En novembre, j’ai écrit sur la nature embarrassante de Parc d’inspiration Robert F. Kennedy à Koreatown, où le mémorial et le terrain ont été démolis, saccagés et clôturés. J’ai visité l’autre jour et rien n’a changé.

Le district scolaire unifié de Los Angeles a maintenant publié un plan pour superviser la revitalisation du site, avec un calendrier d’au moins deux ans. Mais sur un site qui rend hommage à Kennedy, non loin de l’endroit où il a été assassiné en 1968, est-ce trop demander au comté et à la ville de nettoyer le mémorial maintenant ?

Il n’y a rien de plus triste que de voir les gens passer devant ce mémorial comme si de rien n’était, notre fierté et notre vision du passé écrasées sous le poids de l’indifférence.

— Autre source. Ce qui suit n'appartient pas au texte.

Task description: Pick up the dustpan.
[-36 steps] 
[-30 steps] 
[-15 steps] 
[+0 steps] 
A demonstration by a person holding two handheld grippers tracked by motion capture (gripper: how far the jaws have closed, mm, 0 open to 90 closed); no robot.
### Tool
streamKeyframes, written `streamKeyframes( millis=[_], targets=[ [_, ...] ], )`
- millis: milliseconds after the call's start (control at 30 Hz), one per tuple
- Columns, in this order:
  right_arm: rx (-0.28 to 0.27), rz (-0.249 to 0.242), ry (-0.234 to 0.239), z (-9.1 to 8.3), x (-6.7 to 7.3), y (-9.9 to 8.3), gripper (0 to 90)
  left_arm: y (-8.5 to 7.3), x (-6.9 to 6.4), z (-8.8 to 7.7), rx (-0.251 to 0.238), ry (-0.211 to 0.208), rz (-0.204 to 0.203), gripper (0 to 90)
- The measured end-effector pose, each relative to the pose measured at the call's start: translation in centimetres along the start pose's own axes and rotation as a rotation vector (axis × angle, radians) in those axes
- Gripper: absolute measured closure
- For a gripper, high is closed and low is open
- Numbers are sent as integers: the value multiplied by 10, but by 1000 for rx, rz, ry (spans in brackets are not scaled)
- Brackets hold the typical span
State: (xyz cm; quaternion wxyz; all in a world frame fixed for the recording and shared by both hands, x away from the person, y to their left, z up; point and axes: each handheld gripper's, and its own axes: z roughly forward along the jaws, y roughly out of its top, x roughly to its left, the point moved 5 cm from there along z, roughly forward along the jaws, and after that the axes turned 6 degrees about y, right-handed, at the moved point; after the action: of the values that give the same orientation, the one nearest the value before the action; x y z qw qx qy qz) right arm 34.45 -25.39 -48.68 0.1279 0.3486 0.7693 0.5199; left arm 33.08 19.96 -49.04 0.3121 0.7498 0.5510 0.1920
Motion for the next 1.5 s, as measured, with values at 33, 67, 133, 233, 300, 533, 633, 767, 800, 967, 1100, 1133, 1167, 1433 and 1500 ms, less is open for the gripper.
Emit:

À l’intérieur MacArthur Park est en difficulté depuis longtempsl’automne dernier, la ville a installé deux rangées de clôtures en grillage le long de la rue Alvarado, une rue lente, pour dissuader la criminalité. Clôtures il est toujours là, tout comme de nombreux problèmes dans le parc et ses environs. Alors que je me dirigeais vers l’est sur la 6e rue du centre-ville, j’ai vu une douzaine de personnes frapper l’avenue Yoshinoya sous un nuage de fumée de fentanyl.

De retour au centre-ville, près du Civic Center, Steve Nagano, un habitant de Little Tokyo, affirme qu’il y a moins de sans-abri dans les rues ces jours-ci. Mais les problèmes de qualité de vie persistent.

Les boîtes à outils, les panneaux de signalisation et les cartes des quartiers de Little Tokyo sont recouverts d’autocollants et de graffitis. Nagano était l’un des organisateurs de Petit Tokyo scintillantun événement annuel le 17 mai de cette année.

“Je pense que nous en sommes au point où nous devons simplement nous mettre au travail”, a déclaré Nagano.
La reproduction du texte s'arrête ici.